Figure 5Branched pseudotime analysis of planarian tissue development. (A) URD plot [40] of branched differentiation in 3D is shown in two projections. The pseudotime is calculated as the average number of diffusion steps required to reach each cell from the root cell (neoblast 1) [40]. (B) Pseudotime coloring of t-SNE plot and URD-branching tree. In pt-units epidermal tissues are most distant from the root. (C) Branching tree of cell differentiation. (D) Expression profiles of selected lineages along the branches of the URD differentiation tree. Samples are sorted along pseudotime (gray arrow). The black LOESS (locally weighted scatterplot regression)-curves serve as guide for the eye. Step-wise transitions between stemness and tissue transcriptional programs are shown by vertical dashed lines. (E) A tree of tissue-related gene clusters together with marker genes were taken from [29]. Accordingly, 48 co-regulated gene sets assign to Planarian tissues and combinations of them. Most of these genes locate not in the spots referring to fully differentiated tissues. The top five genes in these clusters according to our analysis are listed in the figure (see boxes and also Table 1).

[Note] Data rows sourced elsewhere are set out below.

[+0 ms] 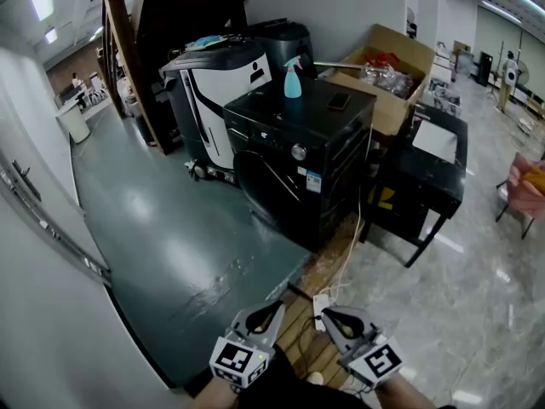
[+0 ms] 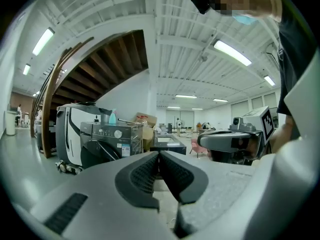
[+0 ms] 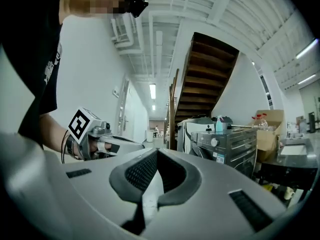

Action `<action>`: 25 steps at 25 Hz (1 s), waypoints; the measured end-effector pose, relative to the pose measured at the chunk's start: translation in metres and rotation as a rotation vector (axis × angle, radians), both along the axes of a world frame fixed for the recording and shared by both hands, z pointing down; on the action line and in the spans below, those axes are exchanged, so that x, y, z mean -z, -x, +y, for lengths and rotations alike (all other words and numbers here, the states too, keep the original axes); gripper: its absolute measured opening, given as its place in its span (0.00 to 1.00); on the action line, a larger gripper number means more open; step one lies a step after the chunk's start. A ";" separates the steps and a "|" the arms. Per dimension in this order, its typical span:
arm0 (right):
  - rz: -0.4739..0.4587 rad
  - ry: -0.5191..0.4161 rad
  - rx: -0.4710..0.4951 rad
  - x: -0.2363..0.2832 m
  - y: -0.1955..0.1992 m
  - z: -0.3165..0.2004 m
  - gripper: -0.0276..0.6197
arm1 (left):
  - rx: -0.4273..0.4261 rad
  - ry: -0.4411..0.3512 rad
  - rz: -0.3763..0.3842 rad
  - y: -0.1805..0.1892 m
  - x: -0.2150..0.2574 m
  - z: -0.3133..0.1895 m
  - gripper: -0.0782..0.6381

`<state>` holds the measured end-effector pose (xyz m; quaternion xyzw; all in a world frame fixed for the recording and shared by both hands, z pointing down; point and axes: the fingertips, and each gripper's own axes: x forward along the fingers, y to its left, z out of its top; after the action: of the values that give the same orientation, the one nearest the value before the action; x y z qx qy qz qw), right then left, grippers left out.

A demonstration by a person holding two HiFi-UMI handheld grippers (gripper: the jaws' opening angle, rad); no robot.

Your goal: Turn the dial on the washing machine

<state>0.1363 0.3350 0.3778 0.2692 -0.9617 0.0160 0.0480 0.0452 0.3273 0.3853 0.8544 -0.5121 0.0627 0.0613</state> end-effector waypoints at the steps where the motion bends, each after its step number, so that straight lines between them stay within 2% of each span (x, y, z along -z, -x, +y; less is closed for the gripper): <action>1: -0.007 0.003 -0.009 0.000 -0.002 -0.002 0.05 | 0.002 0.003 -0.003 0.000 0.001 -0.001 0.12; 11: -0.058 -0.046 -0.021 0.028 -0.013 -0.032 0.05 | 0.031 -0.067 -0.058 -0.003 0.020 -0.021 0.12; 14: -0.063 -0.044 -0.018 0.029 -0.010 -0.048 0.05 | 0.050 -0.024 -0.055 -0.001 0.019 -0.032 0.12; 16: -0.067 -0.038 -0.019 0.030 -0.007 -0.063 0.05 | 0.061 0.003 -0.048 0.002 0.018 -0.046 0.12; 25: -0.060 -0.033 -0.053 0.024 0.018 -0.161 0.09 | 0.052 0.005 -0.025 0.025 0.006 -0.144 0.12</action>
<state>0.1187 0.1742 0.3537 0.2945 -0.9555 0.0096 0.0141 0.0205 0.1833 0.3792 0.8397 -0.5348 0.0731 0.0585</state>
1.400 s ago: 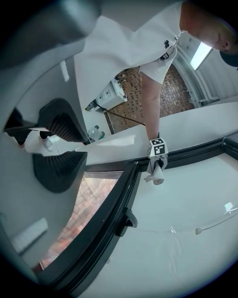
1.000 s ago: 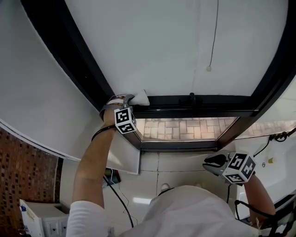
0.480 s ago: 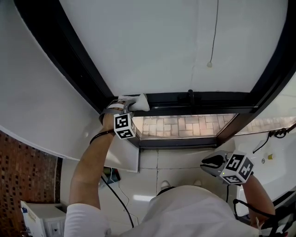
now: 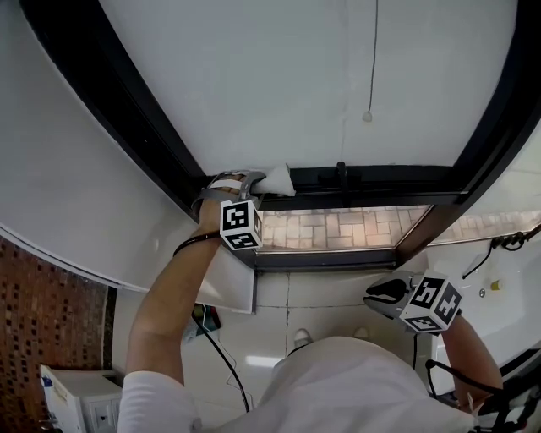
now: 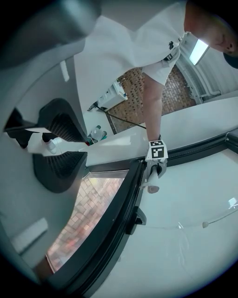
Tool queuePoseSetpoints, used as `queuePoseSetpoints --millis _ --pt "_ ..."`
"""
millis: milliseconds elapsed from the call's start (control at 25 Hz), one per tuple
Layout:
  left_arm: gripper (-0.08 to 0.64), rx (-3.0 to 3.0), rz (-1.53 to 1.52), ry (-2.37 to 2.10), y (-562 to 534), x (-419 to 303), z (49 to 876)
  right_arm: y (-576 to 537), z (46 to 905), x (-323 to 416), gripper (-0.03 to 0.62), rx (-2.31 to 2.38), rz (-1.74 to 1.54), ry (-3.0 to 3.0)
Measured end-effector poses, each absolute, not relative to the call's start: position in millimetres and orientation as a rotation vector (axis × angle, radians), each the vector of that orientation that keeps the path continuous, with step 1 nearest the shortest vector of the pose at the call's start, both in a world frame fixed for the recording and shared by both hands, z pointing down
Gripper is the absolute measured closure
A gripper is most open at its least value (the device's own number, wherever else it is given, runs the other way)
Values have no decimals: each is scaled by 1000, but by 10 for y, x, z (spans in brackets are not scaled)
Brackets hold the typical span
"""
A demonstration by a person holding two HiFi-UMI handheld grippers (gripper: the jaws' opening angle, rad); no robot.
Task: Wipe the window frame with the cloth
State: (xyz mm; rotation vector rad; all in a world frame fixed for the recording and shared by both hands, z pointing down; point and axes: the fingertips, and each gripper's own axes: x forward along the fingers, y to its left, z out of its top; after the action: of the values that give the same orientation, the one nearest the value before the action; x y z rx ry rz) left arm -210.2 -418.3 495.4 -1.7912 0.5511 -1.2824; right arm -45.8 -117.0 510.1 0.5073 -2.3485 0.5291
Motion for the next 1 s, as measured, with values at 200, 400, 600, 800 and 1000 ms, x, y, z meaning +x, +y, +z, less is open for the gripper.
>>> queuePoseSetpoints --millis 200,400,600,800,1000 --pt "466 -1795 -1284 576 -4312 -1851 4933 -1167 5065 -336 526 536 513 -2356" --pt "466 -1813 -1317 601 -4484 -1668 5028 -1138 5071 -159 526 573 521 -2350" --pt "466 -1817 -1365 583 -4522 -1568 5252 -1114 5098 -51 526 595 541 -2352" --pt "466 -1810 -1383 545 -4444 -1543 5389 -1091 5151 1 526 598 573 -2359" --pt "466 -1823 -1371 490 -4250 -1498 5470 -1088 5156 -7 526 586 586 -2381"
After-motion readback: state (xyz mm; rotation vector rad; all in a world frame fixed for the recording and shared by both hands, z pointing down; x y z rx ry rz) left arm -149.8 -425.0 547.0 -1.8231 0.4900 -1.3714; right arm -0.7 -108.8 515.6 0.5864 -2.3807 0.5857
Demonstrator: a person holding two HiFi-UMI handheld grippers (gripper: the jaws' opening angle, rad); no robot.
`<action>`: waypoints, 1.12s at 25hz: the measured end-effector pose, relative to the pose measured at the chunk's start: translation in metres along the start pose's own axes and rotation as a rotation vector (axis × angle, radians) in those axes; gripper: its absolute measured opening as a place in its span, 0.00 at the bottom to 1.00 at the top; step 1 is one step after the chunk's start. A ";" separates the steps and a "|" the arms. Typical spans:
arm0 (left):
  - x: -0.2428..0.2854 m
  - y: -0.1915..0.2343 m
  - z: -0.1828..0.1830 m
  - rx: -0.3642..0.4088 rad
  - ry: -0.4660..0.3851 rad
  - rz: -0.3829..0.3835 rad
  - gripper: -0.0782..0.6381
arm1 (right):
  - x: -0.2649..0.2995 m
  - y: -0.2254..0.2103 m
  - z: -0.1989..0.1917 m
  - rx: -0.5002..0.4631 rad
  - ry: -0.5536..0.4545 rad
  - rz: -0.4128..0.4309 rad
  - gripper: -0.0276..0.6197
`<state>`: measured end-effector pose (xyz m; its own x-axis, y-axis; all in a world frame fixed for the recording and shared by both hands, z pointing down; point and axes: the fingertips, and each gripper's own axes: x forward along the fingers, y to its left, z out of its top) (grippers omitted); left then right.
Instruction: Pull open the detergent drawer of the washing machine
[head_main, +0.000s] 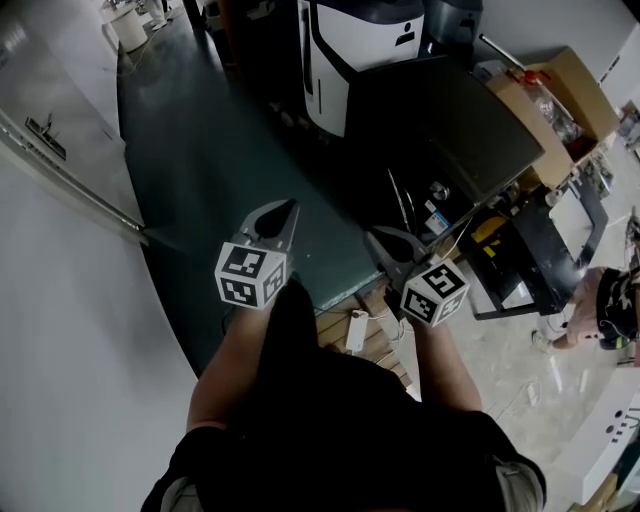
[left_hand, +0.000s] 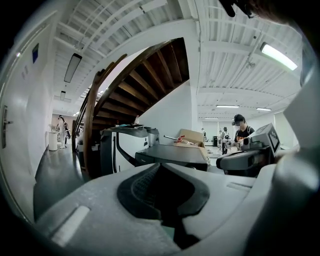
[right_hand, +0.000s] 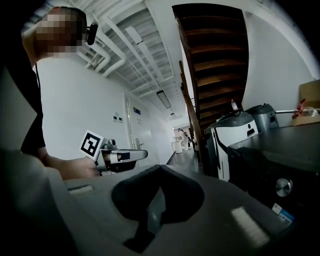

Figure 6RNA velocity portrayal: (A) RNA velocity vector-field with metagene resolution identifies overexpression spot modules as attractors of overexpression except the “kernel” metagenes in the center of each spot (see text). (B) Velocity-trajectories using SOM area-segmentation indicate “watersheds” of differentiation between the attractors. The expression profiles illustrate expression changes along the selected trajectories.